Description of the task:
Your reply should be made up of every line in the records below that holds the string "valued".

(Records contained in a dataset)
- - -
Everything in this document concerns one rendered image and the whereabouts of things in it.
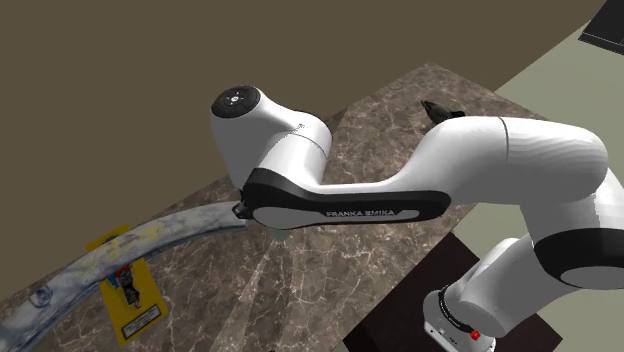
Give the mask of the pale blue marbled curved band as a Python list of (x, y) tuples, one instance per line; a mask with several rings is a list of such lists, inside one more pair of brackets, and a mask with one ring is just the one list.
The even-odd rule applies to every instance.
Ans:
[(171, 213), (97, 247), (41, 286), (0, 322), (0, 352), (30, 352), (58, 322), (91, 296), (115, 270), (203, 236), (244, 231), (234, 201)]

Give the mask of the yellow toy figure package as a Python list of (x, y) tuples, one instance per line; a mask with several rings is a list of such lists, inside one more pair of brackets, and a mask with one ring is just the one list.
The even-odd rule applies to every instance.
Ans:
[(168, 314), (144, 258), (115, 269), (99, 289), (121, 347)]

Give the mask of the dark robot stand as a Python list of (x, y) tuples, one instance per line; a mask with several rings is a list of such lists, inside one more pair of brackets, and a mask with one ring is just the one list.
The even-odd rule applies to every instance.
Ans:
[[(446, 352), (424, 330), (422, 301), (477, 261), (454, 234), (447, 234), (343, 339), (346, 352)], [(495, 352), (554, 352), (561, 342), (534, 314), (498, 340)]]

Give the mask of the black pointed object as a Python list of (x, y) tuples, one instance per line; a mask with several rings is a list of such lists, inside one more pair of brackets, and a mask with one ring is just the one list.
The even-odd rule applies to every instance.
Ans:
[(422, 100), (421, 105), (423, 106), (427, 116), (434, 124), (440, 124), (446, 120), (464, 117), (466, 115), (464, 111), (452, 111), (445, 106), (428, 100)]

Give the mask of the black flat box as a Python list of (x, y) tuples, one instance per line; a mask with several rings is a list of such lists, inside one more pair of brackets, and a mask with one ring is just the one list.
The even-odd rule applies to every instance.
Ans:
[(579, 40), (624, 56), (624, 0), (607, 0)]

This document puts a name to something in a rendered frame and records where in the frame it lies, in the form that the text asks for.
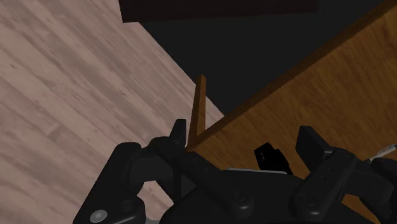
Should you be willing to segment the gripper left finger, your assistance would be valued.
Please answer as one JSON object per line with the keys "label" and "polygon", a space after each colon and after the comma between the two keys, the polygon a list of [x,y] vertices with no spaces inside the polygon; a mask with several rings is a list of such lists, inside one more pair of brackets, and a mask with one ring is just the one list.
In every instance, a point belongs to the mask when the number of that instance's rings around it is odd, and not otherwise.
{"label": "gripper left finger", "polygon": [[186,120],[177,119],[169,136],[146,147],[116,146],[76,214],[73,224],[148,224],[138,197],[156,181],[173,205],[159,224],[236,224],[253,215],[254,198],[198,153],[187,153]]}

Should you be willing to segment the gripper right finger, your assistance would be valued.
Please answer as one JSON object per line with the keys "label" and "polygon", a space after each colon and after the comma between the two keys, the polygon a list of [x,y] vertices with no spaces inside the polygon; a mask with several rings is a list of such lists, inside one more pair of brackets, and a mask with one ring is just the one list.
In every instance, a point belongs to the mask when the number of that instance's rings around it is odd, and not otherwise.
{"label": "gripper right finger", "polygon": [[364,224],[351,209],[345,214],[337,211],[350,194],[359,197],[381,224],[397,224],[397,161],[380,154],[360,160],[350,151],[330,146],[305,125],[299,128],[295,149],[310,171],[291,198],[297,220]]}

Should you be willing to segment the small black angular object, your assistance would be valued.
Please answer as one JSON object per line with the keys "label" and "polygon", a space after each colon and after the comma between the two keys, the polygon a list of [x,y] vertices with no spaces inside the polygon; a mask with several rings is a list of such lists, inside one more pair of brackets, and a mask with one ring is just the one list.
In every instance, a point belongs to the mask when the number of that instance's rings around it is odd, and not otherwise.
{"label": "small black angular object", "polygon": [[275,149],[270,143],[255,149],[254,155],[261,170],[284,171],[286,174],[292,174],[286,157],[280,149]]}

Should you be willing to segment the thin grey metal rod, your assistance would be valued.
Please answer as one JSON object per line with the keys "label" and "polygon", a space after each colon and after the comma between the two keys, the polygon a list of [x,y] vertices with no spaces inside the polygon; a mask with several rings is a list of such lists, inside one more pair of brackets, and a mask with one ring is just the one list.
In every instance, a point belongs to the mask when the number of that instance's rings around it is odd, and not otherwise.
- - -
Written answer:
Should you be willing to segment the gripper left finger, your assistance would be valued.
Should you be willing to segment the gripper right finger, your assistance would be valued.
Should you be willing to segment the small black angular object, your assistance would be valued.
Should you be willing to segment the thin grey metal rod, your assistance would be valued.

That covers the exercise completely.